→ EXERCISE DATA:
■ ■ ■ ■ ■

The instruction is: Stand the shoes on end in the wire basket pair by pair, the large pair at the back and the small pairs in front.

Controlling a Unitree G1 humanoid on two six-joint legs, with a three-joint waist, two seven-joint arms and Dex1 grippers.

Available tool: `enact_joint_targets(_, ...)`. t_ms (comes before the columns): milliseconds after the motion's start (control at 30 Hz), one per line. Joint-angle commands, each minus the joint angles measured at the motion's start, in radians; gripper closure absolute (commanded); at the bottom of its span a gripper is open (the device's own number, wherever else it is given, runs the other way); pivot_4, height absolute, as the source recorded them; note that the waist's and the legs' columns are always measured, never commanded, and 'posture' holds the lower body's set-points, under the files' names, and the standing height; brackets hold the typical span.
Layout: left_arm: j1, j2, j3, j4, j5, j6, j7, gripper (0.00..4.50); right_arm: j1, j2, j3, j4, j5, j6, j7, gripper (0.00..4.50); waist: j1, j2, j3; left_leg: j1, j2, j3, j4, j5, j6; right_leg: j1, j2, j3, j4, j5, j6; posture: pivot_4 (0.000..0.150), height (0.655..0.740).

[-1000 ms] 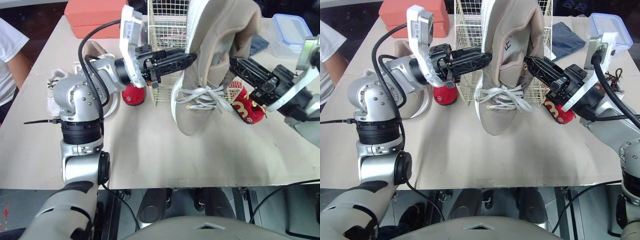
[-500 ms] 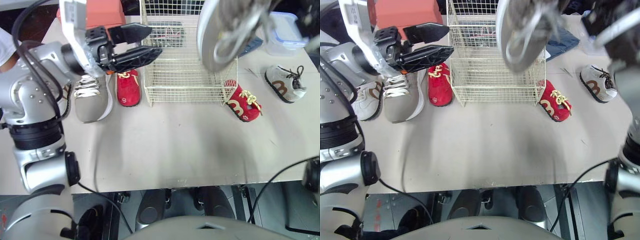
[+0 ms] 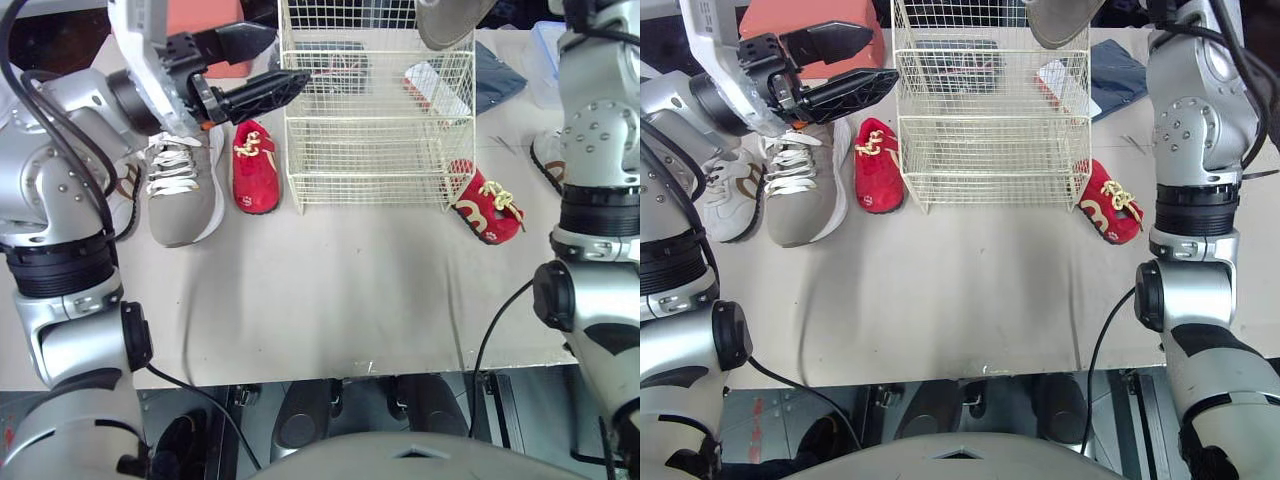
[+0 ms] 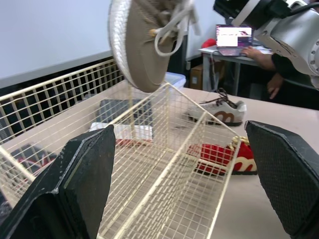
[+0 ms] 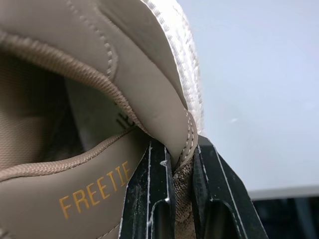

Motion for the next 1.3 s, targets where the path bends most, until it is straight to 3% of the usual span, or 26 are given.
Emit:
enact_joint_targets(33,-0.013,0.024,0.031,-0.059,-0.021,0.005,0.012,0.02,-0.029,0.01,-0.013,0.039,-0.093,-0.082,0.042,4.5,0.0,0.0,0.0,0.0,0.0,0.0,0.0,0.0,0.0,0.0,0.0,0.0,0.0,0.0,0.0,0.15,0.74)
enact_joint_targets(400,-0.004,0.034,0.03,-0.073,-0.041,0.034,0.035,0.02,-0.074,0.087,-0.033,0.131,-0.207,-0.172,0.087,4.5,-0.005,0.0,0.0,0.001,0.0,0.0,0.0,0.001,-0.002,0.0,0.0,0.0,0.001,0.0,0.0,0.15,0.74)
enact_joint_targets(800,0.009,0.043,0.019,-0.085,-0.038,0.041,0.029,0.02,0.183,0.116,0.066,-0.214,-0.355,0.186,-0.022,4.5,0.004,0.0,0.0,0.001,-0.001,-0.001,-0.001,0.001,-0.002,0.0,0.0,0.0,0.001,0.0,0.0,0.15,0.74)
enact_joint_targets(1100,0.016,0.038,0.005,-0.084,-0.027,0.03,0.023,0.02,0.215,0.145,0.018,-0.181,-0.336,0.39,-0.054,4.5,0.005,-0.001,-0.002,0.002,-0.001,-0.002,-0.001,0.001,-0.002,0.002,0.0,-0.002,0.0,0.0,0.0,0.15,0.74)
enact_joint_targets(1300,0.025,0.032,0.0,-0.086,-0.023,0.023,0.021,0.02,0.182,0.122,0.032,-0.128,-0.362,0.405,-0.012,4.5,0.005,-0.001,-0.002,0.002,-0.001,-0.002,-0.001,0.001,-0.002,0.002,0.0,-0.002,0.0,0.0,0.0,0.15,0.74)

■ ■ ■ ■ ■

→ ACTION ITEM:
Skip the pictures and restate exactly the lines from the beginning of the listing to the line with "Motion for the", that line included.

→ EXERCISE SOLUTION:
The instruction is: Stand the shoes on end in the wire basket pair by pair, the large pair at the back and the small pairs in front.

Controlling a Unitree G1 humanoid on two six-joint legs, with a three-joint waist, two seven-joint arms and Dex1 grippers.

Available tool: `enact_joint_targets(_, ...)`. t_ms (comes before the columns): milliseconds after the motion's start (control at 30 Hz), one per line. Joint-angle commands, each minus the joint angles measured at the motion's start, in radians; gripper closure absolute (commanded); at the bottom of its span a gripper is open (the device's own number, wherever else it is given, runs the other way); pivot_4, height absolute, as the source recorded them; note that the waist's and the legs' columns are always measured, never commanded, and 'posture' holds the lower body's set-points, under the files' names, and the standing height; brackets hold the typical span.
Layout: left_arm: j1, j2, j3, j4, j5, j6, j7, gripper (0.00..4.50); right_arm: j1, j2, j3, j4, j5, j6, j7, gripper (0.00..4.50); waist: j1, j2, j3; left_leg: j1, j2, j3, j4, j5, j6; right_leg: j1, j2, j3, j4, j5, j6; posture: pivot_4 (0.000..0.150), height (0.655..0.740).

[-1000 ms] 
[-500 ms] 
[+0 ms] 
[+0 ms] 
[+0 ms] 

Motion for the next 1.3 s, targets where the path bends most, until it is straight to 3% of the usual span, or 26 are given.

This answer is now finished.